YOUR GOAL | Return every line of the data that contains the string "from".

GIVEN MATERIAL |
--- START ---

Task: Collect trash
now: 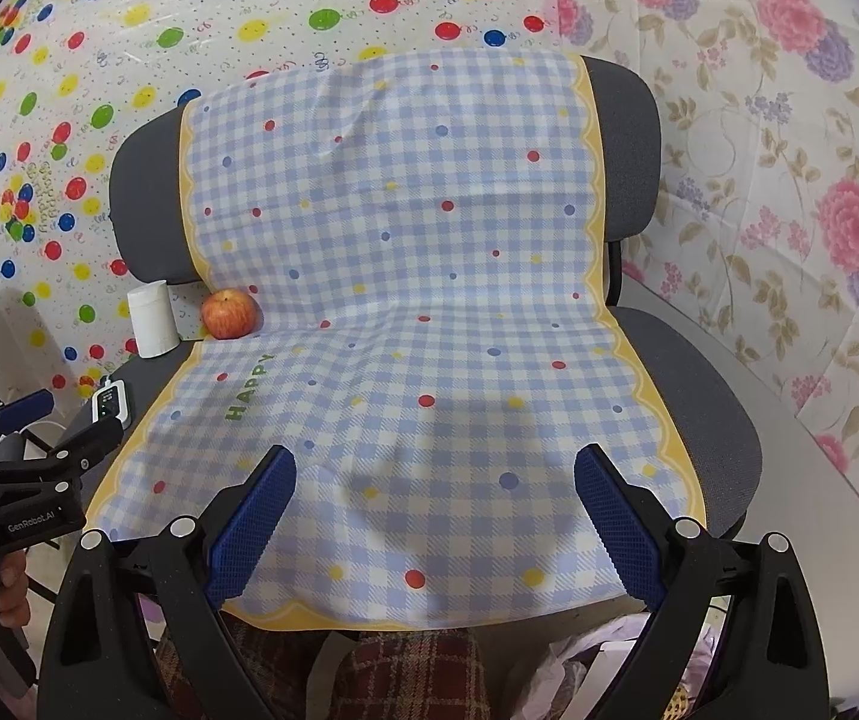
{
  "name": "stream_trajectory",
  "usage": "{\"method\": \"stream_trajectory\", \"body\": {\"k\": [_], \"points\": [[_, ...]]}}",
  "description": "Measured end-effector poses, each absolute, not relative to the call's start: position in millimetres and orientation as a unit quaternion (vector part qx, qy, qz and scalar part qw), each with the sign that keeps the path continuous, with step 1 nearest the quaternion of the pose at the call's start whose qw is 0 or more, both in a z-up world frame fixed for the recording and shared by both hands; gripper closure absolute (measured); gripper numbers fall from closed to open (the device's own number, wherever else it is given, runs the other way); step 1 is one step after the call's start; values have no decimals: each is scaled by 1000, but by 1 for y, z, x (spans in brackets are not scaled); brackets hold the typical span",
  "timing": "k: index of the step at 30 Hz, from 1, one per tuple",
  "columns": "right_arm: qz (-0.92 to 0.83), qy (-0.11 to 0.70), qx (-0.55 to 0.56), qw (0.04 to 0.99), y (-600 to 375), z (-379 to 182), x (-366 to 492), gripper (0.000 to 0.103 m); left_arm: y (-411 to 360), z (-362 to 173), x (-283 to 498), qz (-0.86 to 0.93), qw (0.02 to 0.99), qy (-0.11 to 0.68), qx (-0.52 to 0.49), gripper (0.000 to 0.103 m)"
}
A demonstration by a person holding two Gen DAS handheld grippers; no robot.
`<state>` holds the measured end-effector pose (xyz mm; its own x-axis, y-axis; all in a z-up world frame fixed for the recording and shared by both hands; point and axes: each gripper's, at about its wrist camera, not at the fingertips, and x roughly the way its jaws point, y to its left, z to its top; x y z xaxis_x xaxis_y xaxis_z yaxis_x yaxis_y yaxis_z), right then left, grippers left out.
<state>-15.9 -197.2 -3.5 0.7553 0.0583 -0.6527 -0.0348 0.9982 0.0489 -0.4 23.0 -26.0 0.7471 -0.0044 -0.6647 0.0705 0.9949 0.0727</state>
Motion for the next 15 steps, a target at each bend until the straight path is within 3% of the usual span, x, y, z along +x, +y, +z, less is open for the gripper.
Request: {"method": "stream_trajectory", "body": {"k": [15], "points": [[16,344,22,939,-205,-3,-20,10,21,-26,-1,-20,933,355,48,6]]}}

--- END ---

RESPONSE |
  "description": "Measured end-effector poses, each absolute, not relative to the call's start: position in millimetres and orientation as a unit quaternion (vector part qx, qy, qz and scalar part qw), each with the sign that keeps the path continuous, with step 1 nearest the quaternion of the pose at the call's start whose qw is 0 or more, both in a z-up world frame fixed for the recording and shared by both hands; gripper closure absolute (measured); gripper numbers fall from closed to open (the device's own number, wherever else it is given, runs the other way); step 1 is one step after the call's start; values have no decimals: each is scaled by 1000, but by 1 for y, z, x (spans in brackets are not scaled); brackets hold the typical span",
  "timing": "k: index of the step at 30 Hz, from 1, one per tuple",

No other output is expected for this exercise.